## TASK REQUIREMENTS
Please make an exact copy of the listing, without the pictures.

## INFORMATION SUPPLIED
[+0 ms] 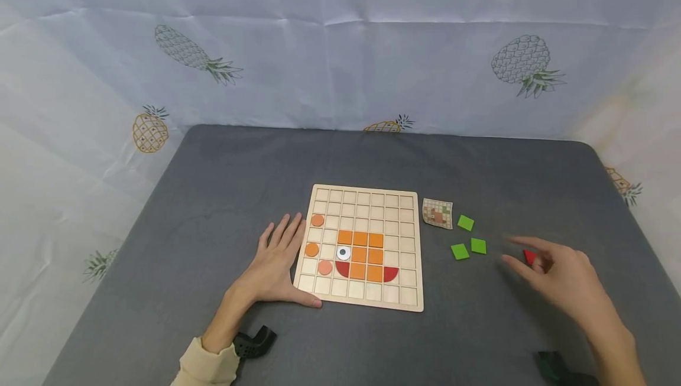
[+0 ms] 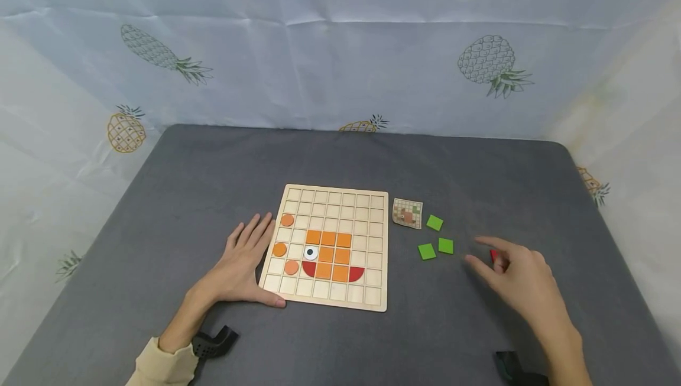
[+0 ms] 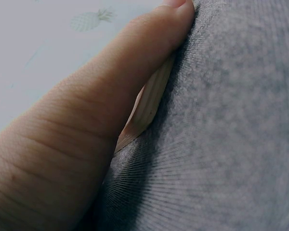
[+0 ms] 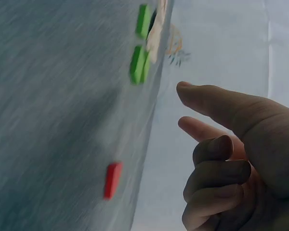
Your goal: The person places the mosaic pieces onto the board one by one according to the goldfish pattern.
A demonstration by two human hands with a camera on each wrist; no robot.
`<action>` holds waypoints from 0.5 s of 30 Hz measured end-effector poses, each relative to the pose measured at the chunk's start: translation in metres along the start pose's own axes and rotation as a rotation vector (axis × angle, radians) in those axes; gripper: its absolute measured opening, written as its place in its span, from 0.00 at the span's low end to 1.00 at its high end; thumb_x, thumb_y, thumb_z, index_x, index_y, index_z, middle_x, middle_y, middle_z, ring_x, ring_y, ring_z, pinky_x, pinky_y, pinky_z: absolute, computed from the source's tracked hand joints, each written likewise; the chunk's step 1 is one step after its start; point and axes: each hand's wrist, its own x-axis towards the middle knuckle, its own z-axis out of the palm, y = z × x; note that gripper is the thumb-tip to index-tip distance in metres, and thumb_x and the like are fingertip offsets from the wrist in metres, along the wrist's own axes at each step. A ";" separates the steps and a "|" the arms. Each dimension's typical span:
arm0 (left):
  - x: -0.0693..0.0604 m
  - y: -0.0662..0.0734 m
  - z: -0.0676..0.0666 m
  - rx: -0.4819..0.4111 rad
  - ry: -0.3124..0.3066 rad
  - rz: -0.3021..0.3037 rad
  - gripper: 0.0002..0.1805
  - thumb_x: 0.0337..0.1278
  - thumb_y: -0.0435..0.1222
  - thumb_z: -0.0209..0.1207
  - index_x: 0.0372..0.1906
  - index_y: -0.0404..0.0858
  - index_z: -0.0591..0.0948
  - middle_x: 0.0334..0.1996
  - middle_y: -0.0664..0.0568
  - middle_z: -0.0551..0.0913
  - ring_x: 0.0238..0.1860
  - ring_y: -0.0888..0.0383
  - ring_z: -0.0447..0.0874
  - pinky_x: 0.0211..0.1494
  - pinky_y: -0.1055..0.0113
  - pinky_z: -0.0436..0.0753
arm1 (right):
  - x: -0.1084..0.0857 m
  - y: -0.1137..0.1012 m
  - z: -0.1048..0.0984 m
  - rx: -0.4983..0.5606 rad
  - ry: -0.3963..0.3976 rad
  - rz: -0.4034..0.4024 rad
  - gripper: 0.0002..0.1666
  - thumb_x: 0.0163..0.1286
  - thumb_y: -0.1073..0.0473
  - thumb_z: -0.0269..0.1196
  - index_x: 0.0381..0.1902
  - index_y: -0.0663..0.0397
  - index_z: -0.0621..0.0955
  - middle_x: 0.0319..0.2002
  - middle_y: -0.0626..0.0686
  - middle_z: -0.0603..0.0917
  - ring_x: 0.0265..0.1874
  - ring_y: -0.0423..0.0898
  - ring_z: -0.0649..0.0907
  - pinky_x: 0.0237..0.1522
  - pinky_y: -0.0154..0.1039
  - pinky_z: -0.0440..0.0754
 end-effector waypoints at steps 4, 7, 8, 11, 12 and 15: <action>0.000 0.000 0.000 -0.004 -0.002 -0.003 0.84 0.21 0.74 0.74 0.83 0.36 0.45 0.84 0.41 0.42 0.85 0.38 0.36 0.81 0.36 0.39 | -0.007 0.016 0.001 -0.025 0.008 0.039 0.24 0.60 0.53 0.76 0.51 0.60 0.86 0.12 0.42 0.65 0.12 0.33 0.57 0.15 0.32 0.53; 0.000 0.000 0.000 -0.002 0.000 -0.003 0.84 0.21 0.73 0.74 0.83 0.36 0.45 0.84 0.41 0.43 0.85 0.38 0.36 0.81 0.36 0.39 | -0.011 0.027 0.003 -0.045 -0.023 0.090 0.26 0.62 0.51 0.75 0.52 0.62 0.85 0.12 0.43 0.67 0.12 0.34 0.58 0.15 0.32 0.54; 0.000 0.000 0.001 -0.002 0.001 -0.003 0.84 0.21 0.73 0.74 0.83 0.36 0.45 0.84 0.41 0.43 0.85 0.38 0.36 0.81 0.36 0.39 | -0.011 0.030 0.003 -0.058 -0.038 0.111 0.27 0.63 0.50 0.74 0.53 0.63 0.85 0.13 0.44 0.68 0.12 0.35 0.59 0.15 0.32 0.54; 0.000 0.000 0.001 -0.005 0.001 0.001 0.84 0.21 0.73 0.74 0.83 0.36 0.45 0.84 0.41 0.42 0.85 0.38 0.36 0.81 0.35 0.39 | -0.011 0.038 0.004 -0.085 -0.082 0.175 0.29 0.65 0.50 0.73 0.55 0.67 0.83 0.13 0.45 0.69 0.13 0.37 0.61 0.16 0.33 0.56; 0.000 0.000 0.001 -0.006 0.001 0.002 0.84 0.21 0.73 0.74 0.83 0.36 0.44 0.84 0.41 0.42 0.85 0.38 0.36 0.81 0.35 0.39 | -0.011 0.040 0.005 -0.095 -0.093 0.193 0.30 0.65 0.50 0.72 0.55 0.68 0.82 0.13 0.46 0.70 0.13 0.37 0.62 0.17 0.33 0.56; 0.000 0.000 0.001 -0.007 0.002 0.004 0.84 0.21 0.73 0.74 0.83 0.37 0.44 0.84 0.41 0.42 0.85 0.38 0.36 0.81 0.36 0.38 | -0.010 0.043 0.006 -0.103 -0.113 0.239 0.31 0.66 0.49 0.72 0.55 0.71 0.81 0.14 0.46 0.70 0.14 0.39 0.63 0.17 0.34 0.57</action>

## WRITTEN RESPONSE
[+0 ms] 
[+0 ms] 
[+0 ms] 
[+0 ms] 
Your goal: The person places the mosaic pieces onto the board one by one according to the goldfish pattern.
A demonstration by two human hands with a camera on each wrist; no robot.
`<action>` holds waypoints from 0.5 s of 30 Hz measured end-effector poses, each relative to the pose measured at the chunk's start: translation in metres along the start pose's own axes and rotation as a rotation vector (axis × angle, radians) in those axes; gripper: its absolute measured opening, written as its place in its span, from 0.00 at the span's low end to 1.00 at its high end; thumb_x, thumb_y, thumb_z, index_x, index_y, index_z, middle_x, middle_y, middle_z, ring_x, ring_y, ring_z, pinky_x, pinky_y, pinky_z: absolute, computed from the source's tracked hand joints, each written likewise; the chunk's step 1 is one step after its start; point and axes: each hand's wrist, its own x-axis towards the middle knuckle, its own z-axis out of the palm, y = z × x; note that gripper is the thumb-tip to index-tip distance in metres, and thumb_x and the like are fingertip offsets from the wrist in metres, along the wrist's own axes at each step. A ";" separates the steps and a "|" the arms. Each dimension's typical span:
arm0 (left):
  - x: -0.0693..0.0604 m
  - y: -0.0662..0.0734 m
  - z: -0.0676..0.0666 m
  - rx: -0.4819..0.4111 rad
  - ry: -0.3124..0.3066 rad
  - rz: -0.3021..0.3037 rad
  - gripper: 0.0002..0.1805
  - thumb_x: 0.0337..0.1278
  - thumb_y: -0.0435..0.1222
  - thumb_z: -0.0209..0.1207
  - index_x: 0.0372..0.1906
  - index_y: -0.0404..0.0858
  - index_z: -0.0591..0.0948
  - middle_x: 0.0334..0.1996
  - middle_y: -0.0664..0.0568
  - middle_z: -0.0551..0.0913
  - ring_x: 0.0238..0.1860
  - ring_y: -0.0888..0.0383
  - ring_z: -0.0447..0.0874
  - pinky_x: 0.0211..0.1494
  - pinky_y: -0.1055..0.0113
  - pinky_z: -0.0436..0.0753
arm1 (right):
  - x: -0.1084..0.0857 m
  - y: -0.1137..0.1012 m
  - z: -0.1048..0.0984 m
  - rx: -0.4983..0.5606 rad
  - ry: -0.3963..0.3976 rad
  - rz: -0.4034..0.4024 rad
  - gripper: 0.0002..0.1666
  - thumb_x: 0.0163..0.1286
  - thumb_y: -0.1073..0.0473
  - thumb_z: -0.0269..0.1196
  - index_x: 0.0381..0.1902
  - index_y: -0.0663..0.0397
  - index_z: -0.0621..0.0955
  - middle_x: 0.0319..0.2002
  - middle_y: -0.0626..0.0686
  - middle_z: -0.0603..0.0917
  - ring_x: 0.0265..0.1874
  - ring_y: -0.0423..0.0898
  - ring_z: -0.0649..0.0907
  - pinky_x: 0.0237..0.1522
  - pinky_y: -0.0154..0.1039
  - pinky_z: -0.0440..0.0754
 end-effector waypoints at steps 4, 7, 8, 11, 12 and 15: <action>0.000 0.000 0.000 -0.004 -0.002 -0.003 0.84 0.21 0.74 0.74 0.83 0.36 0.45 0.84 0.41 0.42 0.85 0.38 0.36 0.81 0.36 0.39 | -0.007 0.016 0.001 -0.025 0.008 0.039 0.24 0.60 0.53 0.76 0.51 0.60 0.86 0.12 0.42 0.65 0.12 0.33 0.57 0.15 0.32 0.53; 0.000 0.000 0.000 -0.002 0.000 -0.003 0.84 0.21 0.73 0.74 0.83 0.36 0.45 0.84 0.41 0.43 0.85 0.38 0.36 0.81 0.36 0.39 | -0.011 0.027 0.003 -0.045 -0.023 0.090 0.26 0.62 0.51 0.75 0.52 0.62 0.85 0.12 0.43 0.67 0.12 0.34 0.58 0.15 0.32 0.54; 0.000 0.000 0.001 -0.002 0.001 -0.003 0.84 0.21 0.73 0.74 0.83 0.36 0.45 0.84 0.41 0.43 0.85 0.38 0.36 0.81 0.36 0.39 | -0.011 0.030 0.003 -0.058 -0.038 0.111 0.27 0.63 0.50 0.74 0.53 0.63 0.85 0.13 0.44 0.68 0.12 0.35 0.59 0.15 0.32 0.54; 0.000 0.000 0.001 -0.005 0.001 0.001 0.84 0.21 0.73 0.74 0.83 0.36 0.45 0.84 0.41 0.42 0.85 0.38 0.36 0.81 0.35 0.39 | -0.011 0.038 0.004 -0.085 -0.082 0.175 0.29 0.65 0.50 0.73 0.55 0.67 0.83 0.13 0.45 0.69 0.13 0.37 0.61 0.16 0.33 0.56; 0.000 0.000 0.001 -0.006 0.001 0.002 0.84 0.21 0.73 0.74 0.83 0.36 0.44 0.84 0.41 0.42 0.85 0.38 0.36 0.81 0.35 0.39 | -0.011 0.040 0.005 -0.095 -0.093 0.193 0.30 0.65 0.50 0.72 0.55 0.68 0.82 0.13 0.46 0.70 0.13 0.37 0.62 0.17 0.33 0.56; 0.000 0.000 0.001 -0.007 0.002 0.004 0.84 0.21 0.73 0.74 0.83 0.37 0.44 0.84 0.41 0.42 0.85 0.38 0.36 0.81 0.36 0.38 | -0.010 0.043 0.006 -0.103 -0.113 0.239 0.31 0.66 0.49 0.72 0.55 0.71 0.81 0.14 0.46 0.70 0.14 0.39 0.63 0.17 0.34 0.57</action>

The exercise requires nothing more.